Enterprises increasingly feel their employees will be more willing to steal data or sell insider knowledge due to the poor economy, according to an annual security survey conducted by KPMG.

Sixty-six percent of respondents felt that out-of-work IT workers would be tempted to join the criminal underground, driven in part by threats to bonuses, job losses, and worthless stock options.

[ Learn how to secure your systems with Roger Grimes' Security Adviser blog and newsletter, both from InfoWorld. ]

The E-crime Survey 2009, presented at the E-Crime Congress in London on Tuesday, surveyed 307 private companies, government organizations, and law enforcement agencies.

In the survey, KPMG said that fraud committed by managers, employees and customers tripled compared to 2007, which indicates that the recession will likely only exacerbate those problems.

Employees often have "super access" to sensitive company systems and know those systems' weaknesses. It means that companies need to have strict procedures in place for locking those individuals out once they no longer work at an organization, the survey said.

The survey topped off a series of fairly gloomy presentations by security experts on the state of Internet security. Those experts are still seeing an exponential rise in the number of malicious software programs along with a diminished effectiveness of antivirus software.

Figures released by security vendor Symantec show that more than 2.4 million strains of malware exist, said Malcolm Marshall, a KPMG partner in IT governance.

The security community could soon "face a potential meltdown in the way we do e-business," Marshall said. That's due in part to IT professionals who aren't patching systems, cybercriminals refining their skills and a lack of security knowledge on the part of consumers, he said.

"We know that end users are broadly not sophisticated," Marshall said. "The reality is we are seeing more sophisticated attacks aimed at sophisticated people."

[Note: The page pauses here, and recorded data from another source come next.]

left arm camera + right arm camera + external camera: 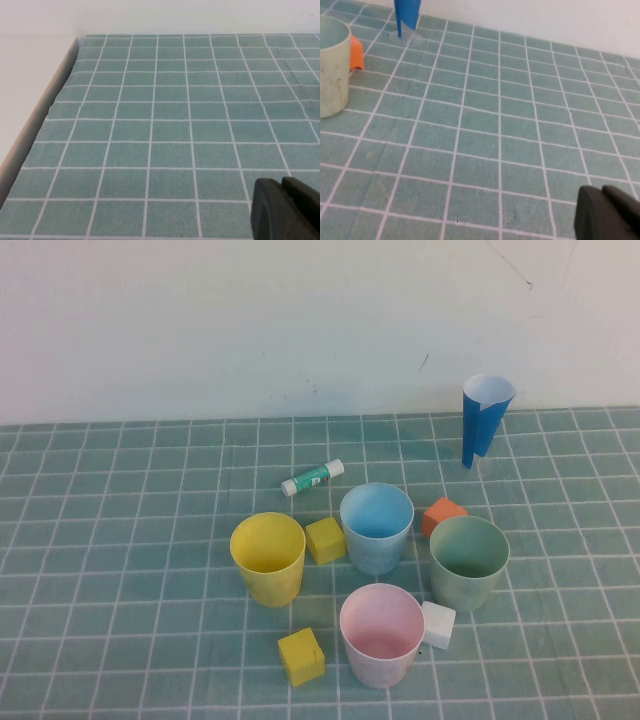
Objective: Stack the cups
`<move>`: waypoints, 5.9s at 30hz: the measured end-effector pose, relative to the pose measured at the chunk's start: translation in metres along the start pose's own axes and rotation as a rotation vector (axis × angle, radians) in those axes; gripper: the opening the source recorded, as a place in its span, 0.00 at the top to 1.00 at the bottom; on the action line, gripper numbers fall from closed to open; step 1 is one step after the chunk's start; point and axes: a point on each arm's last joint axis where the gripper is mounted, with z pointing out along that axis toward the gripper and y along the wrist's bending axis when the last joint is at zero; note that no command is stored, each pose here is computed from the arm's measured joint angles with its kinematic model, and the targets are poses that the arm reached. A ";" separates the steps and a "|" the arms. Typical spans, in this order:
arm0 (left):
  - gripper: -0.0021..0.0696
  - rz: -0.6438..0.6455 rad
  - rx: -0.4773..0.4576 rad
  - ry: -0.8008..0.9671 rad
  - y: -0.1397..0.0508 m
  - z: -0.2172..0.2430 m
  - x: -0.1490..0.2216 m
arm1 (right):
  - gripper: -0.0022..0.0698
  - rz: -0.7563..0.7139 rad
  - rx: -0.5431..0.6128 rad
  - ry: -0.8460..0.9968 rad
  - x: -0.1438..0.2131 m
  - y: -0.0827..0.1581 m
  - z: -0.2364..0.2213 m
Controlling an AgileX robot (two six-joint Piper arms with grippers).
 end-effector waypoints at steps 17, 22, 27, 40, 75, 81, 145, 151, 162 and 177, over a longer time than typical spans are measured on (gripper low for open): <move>0.97 -0.004 0.000 0.000 0.000 0.000 0.000 | 0.97 0.000 0.000 0.000 0.000 0.000 0.000; 0.97 -0.004 0.000 0.000 0.000 0.000 0.000 | 0.97 0.000 0.000 0.000 0.000 0.000 0.000; 0.97 -0.004 0.000 0.000 0.000 0.000 0.000 | 0.97 0.000 0.000 0.000 0.000 0.000 0.000; 0.97 -0.733 0.182 0.005 -0.015 -0.001 -0.005 | 0.97 0.000 0.000 0.000 0.000 0.000 0.000; 0.97 0.156 0.247 0.440 -0.045 0.067 -0.198 | 0.97 0.000 0.000 0.000 0.000 0.000 0.000; 0.97 0.292 0.273 0.609 -0.075 0.121 -0.204 | 0.97 0.000 0.000 0.000 0.000 0.000 0.000; 0.96 0.459 0.558 0.952 -0.190 0.160 -0.217 | 0.97 0.489 -0.375 -0.090 -0.029 0.027 -0.015; 0.96 0.585 0.667 0.904 -0.243 0.144 -0.196 | 0.97 0.472 -0.391 -0.068 -0.027 0.029 -0.015; 0.96 0.595 0.623 0.939 -0.265 0.172 -0.162 | 0.97 0.460 -0.401 -0.055 -0.026 0.030 -0.015; 0.67 0.599 0.561 0.969 -0.274 0.198 -0.133 | 0.97 0.440 -0.416 -0.050 -0.028 0.031 -0.017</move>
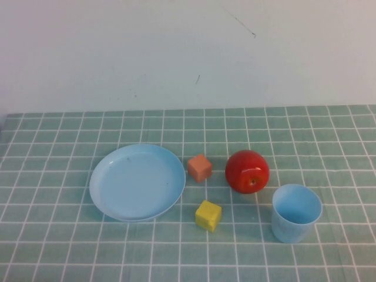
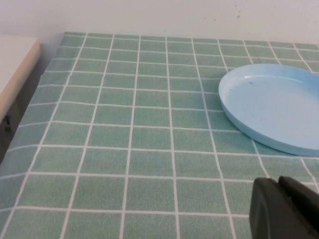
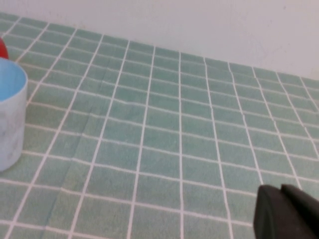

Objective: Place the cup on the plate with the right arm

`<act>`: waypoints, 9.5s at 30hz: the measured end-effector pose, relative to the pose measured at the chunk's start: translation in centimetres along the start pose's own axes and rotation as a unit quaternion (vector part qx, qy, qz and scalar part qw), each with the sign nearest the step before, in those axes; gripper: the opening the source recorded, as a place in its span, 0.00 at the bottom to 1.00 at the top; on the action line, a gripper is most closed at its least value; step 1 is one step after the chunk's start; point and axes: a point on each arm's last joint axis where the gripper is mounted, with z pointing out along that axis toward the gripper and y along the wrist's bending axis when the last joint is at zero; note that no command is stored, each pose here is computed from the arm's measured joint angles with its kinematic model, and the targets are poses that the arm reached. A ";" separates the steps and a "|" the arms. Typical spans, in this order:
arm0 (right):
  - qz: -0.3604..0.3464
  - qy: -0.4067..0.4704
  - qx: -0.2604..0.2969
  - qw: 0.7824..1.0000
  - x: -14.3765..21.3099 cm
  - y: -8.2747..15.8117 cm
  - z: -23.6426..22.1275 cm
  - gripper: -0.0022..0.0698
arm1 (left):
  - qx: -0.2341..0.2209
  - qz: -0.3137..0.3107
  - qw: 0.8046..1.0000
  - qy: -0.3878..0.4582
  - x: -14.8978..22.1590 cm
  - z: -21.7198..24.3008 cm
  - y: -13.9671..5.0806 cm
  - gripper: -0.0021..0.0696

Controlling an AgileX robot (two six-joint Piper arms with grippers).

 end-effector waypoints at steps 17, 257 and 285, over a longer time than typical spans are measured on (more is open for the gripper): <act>0.031 -0.289 -0.004 0.957 -5.0 -0.1 -1.5 0.03 | 0.000 0.000 1.000 0.000 0.0 0.0 0.0 0.03; -0.020 -0.005 0.003 1.000 -0.6 0.1 -0.3 0.03 | 0.000 0.000 1.000 0.000 0.0 0.0 0.0 0.03; -0.006 0.033 0.001 0.999 0.5 0.3 0.0 0.03 | 0.000 0.000 1.000 0.000 0.0 0.0 0.0 0.03</act>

In other survey results, 45 percent of respondents who handle critical national infrastructure said they are seeing an increase in the number of attacks on their systems. Fifty-one percent of respondents from the same category said the technical sophistication of those attacks is getting better.

Sixty-eight percent said that of all kinds of malicious code they felt Trojan horse programs -- ones that are designed to look harmless but can steal data along with other functions -- had the most impact on their businesses. Rootkits are the next highest concern, followed by spyware, worms, viruses, mobile malicious code and, finally, adware.